§ **Task statement**
Across all of the records below, determine the number of lines containing the string "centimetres"; reply with that number only.

§ **Material for the task**
· · · · ·

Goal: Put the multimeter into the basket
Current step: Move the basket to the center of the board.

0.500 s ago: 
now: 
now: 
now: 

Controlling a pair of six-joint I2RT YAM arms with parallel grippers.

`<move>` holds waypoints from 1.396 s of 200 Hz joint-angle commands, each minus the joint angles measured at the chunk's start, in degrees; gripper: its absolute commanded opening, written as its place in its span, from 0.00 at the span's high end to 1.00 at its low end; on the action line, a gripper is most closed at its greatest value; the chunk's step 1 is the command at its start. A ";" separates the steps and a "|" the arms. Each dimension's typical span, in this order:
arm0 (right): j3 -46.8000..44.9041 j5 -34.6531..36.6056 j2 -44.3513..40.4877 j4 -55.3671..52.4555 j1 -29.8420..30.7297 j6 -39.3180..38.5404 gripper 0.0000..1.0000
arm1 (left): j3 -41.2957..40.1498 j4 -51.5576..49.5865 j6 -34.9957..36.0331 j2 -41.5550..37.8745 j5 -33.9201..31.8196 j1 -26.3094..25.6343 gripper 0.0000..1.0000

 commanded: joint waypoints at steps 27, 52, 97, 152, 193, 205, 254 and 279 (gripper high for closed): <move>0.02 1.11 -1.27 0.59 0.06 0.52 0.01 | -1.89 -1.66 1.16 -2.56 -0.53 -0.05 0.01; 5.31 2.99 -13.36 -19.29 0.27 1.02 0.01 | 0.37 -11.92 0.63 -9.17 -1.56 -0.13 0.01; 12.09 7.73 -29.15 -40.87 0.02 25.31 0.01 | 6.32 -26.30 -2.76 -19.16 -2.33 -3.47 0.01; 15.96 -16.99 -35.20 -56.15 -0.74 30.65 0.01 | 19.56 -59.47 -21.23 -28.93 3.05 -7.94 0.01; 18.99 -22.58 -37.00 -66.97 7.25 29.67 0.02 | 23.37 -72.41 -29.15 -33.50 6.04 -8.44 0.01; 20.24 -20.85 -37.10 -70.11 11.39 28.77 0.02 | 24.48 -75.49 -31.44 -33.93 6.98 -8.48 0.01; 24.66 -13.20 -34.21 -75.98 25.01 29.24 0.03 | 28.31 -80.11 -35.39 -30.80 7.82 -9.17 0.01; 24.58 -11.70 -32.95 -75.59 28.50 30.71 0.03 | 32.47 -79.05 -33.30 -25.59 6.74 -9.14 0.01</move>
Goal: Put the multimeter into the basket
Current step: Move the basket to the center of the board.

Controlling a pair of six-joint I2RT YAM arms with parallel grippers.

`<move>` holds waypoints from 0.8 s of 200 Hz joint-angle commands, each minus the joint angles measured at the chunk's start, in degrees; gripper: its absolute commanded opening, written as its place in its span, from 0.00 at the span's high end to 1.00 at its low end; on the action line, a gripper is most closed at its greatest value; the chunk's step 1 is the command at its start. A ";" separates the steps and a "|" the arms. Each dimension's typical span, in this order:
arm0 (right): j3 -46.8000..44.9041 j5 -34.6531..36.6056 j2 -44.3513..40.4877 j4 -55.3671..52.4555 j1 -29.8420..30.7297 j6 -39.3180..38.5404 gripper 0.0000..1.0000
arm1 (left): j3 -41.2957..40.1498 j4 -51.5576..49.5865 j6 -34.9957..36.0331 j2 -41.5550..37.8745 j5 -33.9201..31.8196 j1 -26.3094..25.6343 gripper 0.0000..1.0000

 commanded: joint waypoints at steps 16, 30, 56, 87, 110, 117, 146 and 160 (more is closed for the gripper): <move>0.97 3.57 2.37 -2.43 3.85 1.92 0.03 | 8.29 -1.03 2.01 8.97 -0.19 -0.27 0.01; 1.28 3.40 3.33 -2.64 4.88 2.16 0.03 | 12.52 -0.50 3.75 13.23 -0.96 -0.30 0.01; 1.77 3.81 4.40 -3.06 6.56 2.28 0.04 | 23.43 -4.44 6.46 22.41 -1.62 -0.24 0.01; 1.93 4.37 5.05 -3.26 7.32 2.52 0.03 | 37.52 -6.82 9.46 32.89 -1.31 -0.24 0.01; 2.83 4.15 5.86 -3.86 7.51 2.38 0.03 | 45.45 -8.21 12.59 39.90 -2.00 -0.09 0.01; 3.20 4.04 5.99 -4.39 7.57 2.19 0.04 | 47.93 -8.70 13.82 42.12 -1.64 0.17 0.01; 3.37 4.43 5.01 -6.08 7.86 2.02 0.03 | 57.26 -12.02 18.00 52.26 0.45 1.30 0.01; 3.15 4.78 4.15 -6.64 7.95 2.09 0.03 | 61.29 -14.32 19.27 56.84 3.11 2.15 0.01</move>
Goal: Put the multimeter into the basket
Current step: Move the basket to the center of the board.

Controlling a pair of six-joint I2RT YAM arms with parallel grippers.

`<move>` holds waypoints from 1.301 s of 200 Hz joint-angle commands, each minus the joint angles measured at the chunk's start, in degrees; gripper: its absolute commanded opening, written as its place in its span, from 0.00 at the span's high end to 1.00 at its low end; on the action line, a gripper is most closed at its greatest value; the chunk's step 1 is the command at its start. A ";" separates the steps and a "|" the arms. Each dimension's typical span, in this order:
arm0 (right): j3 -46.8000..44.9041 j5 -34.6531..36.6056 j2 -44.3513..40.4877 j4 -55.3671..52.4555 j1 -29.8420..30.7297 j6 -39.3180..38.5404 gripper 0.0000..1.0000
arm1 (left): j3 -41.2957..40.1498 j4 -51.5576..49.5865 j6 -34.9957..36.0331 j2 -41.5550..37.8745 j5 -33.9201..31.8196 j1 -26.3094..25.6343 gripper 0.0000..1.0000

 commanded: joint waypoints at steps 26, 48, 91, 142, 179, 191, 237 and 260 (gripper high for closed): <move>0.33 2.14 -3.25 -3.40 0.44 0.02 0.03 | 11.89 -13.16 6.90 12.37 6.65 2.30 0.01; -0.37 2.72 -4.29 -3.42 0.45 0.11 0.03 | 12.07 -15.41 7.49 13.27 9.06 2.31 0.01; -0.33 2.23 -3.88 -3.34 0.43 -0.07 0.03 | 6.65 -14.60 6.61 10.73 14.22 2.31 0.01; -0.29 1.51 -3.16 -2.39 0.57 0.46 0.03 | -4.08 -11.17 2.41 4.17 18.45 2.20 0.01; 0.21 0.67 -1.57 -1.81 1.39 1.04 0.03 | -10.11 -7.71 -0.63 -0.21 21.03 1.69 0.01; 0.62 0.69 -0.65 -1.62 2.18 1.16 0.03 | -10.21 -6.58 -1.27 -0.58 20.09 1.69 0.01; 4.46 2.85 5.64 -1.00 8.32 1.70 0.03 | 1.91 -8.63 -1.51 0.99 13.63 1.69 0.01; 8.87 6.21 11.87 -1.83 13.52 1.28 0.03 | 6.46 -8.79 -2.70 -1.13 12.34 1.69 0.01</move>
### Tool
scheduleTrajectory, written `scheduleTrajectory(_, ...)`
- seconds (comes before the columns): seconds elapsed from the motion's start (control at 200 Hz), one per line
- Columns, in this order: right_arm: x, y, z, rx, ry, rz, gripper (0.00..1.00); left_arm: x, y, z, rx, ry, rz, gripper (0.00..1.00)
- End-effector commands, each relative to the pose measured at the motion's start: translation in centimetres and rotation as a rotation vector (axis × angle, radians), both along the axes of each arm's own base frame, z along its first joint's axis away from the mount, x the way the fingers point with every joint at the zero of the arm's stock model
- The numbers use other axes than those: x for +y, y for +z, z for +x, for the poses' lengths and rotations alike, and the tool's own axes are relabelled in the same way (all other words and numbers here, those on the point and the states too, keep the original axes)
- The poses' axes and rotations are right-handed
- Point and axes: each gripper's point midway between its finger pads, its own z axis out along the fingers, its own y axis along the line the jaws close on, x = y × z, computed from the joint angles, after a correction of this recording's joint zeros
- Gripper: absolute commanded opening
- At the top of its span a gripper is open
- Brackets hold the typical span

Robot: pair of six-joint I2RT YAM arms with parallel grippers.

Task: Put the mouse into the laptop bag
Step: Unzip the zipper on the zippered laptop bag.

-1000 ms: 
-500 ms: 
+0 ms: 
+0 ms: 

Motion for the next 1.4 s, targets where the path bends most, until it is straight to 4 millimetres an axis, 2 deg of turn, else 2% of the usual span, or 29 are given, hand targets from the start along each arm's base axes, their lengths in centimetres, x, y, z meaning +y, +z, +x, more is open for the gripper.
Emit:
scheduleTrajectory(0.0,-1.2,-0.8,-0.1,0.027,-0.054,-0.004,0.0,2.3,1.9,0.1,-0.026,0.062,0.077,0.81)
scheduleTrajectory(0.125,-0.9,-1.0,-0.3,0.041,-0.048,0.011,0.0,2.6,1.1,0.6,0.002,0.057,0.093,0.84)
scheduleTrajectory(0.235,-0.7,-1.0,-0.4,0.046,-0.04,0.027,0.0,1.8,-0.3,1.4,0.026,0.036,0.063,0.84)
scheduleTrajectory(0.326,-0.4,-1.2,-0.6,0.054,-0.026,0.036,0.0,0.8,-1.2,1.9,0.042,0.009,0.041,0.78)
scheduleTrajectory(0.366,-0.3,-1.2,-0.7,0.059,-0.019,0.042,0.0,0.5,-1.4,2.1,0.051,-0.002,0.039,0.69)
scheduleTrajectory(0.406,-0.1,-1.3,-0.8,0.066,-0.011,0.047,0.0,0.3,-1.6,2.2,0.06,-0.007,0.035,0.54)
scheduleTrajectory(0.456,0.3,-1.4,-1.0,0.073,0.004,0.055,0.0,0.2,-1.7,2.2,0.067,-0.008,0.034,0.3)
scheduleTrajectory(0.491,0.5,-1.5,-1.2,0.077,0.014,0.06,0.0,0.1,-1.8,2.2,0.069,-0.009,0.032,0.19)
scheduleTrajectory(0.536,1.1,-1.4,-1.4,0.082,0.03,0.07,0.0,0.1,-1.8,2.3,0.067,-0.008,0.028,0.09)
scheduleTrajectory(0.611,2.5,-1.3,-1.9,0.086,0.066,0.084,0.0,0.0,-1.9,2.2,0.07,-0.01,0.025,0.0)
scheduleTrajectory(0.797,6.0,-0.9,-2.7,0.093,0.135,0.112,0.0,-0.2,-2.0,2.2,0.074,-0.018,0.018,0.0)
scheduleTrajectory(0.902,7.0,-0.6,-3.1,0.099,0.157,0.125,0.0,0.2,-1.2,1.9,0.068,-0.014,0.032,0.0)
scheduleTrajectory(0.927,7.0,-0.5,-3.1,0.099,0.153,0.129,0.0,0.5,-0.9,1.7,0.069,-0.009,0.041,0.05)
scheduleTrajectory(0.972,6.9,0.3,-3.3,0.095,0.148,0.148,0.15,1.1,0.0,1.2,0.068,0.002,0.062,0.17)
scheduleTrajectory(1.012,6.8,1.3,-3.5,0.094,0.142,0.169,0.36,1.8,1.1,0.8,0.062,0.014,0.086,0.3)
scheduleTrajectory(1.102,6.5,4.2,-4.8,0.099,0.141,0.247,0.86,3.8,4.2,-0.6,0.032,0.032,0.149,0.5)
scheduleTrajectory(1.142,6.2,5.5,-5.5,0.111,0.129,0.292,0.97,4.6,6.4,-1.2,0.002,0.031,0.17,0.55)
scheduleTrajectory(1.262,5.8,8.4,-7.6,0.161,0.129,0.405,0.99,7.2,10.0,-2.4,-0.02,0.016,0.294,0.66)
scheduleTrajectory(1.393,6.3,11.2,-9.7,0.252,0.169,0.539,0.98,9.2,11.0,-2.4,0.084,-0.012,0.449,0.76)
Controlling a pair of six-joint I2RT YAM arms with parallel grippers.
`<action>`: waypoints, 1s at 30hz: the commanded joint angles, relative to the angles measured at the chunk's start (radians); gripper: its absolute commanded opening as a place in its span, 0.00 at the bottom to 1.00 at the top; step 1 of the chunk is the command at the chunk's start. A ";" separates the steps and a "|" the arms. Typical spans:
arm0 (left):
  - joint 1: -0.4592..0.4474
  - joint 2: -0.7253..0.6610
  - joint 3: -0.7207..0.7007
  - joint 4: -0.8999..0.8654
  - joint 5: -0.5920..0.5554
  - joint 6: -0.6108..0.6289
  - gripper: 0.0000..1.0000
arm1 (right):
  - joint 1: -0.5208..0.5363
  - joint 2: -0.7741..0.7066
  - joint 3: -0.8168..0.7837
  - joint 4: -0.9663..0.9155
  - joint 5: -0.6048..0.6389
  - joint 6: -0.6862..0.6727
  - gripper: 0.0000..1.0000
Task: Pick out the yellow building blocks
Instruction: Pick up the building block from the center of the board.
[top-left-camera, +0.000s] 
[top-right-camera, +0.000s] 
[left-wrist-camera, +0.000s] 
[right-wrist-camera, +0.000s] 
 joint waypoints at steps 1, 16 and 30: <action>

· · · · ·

§ **Exercise answer**
2